Graduate student at University of Texas at Austin
Tasked to think about traditional large lecture format, try flipped classroom techniques

Close reading interpretive tool
http://laits.utexas.edu/crit

text associated instructions
handout of crit steps

video, 1 minute, background
3D images
students rush to judgment—How does it connect to my life?
But we want the students to go through the process to examine the text in order to discover how a text creates its meanings.
How does a text create its meanings?

“When I Heard the Learn’d Astronomer” (1867) by Walt Whitman –steampunk?

Steps:
1. Paraphrase
2. Observe –as many observations as possible.
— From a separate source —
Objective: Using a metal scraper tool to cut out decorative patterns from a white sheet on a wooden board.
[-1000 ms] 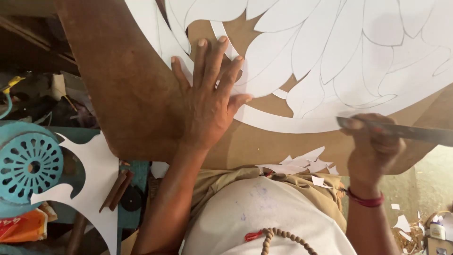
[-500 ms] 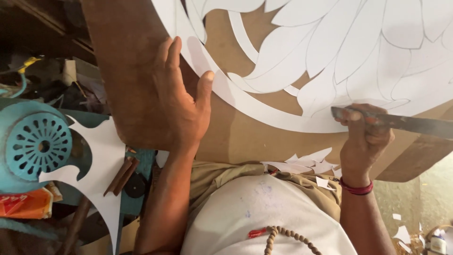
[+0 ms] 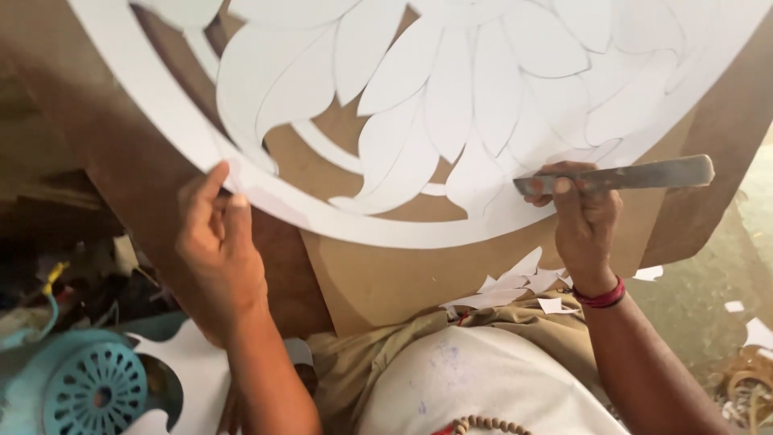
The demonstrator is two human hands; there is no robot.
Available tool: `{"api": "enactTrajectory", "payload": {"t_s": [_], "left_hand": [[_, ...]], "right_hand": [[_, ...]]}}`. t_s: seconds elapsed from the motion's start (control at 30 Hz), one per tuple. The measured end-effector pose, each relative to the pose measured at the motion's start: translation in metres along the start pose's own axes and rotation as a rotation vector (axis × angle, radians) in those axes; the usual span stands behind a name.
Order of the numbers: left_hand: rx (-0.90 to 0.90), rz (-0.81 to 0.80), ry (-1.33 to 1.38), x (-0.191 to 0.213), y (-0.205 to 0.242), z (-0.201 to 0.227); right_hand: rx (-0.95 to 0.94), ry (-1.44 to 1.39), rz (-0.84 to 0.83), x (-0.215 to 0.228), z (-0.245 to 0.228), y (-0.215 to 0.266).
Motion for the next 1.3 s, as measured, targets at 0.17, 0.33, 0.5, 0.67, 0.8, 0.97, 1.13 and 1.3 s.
{"api": "enactTrajectory", "payload": {"t_s": [0.17,0.33,0.5,0.67,0.8,0.97,1.13,1.3], "left_hand": [[0.097,0.086,-0.142,0.011,0.023,-0.023],[0.074,0.040,-0.032,0.023,0.045,-0.044],[0.151,0.006,0.061,0.025,0.051,-0.050],[-0.045,0.116,-0.379,0.029,0.045,-0.025],[-0.359,0.160,-0.793,-0.015,0.046,0.011],[-0.508,-0.338,-0.779,-0.122,0.030,0.029],[-0.525,-0.377,-0.780,-0.147,0.016,0.015],[-0.530,-0.336,-0.748,-0.148,0.018,-0.003]], "right_hand": [[-0.007,0.004,0.007,-0.001,-0.001,-0.003],[0.021,-0.003,-0.023,-0.001,0.001,-0.005],[0.026,0.002,-0.017,0.005,0.000,-0.006],[0.015,-0.054,-0.018,0.005,-0.002,-0.003],[-0.006,-0.038,-0.001,0.003,-0.003,-0.006],[-0.051,-0.068,0.027,0.000,-0.010,-0.009],[0.009,-0.108,0.036,-0.003,-0.013,-0.023],[0.152,-0.074,-0.020,-0.040,-0.034,-0.061]]}}
Point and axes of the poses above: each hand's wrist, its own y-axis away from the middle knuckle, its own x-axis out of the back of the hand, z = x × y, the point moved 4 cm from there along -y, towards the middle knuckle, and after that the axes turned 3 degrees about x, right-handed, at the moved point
They don’t have to justify why they notice something.
Poem is single sentences
1st 4 sentences start with When
shift from quantity to quality (proofs, figures, charts ?mystical, time to time)
3. Contextualize –important, keeping history in mind illuminates
Whitman’s Transcendentalist beliefs
history
4. Analyze—return to observations, justify, which are most important? Which can string together?
Fourfold When helps convey the static quality of the data-stuffed lecture. Tedium, boring, …
Mood shift from quantity to quality
5. Argue—synthesize an interpretation, one argument built on the evidence gathered in previous steps
6. Reflect
Why is it important that the poem is a single eight-line sentence? And what are we to do with the fact that the astronomer received “much applause” from the audience? Do these facts support our interpretation or challenge it? …

Students at UT are able to access with Get started and electronic id.
Everyone else, adapt this process in paper copy. Did paper for two years until site up.
Database of short passages, searchable.
Students are able to keep the passage at the top of the screen on every step.
Can move between the different steps and able to review and submit.

Methodology:
Gave students a pre-test. No content or skills instruction.

Cold reading poem pre-test they had never seen before. Average was 4.59.
Cold reading poem at the end of the semester. Average was 7.02

STEM students felt this was “more accessible and more objective” because before “English seemed frustratingly abstract” Jason Escandell (TA F2012)

Why is contextualize after observe?
Been talking about it for 3 years.
Not tied to the language of the text. We could contextualize at the beginning. Or at the end to add contextual frame.

After observe and before analyze.

Give students opportunity to make observations without any justification.
By placing contextualize between, hoped it would emphasize the difference between observe and analyze.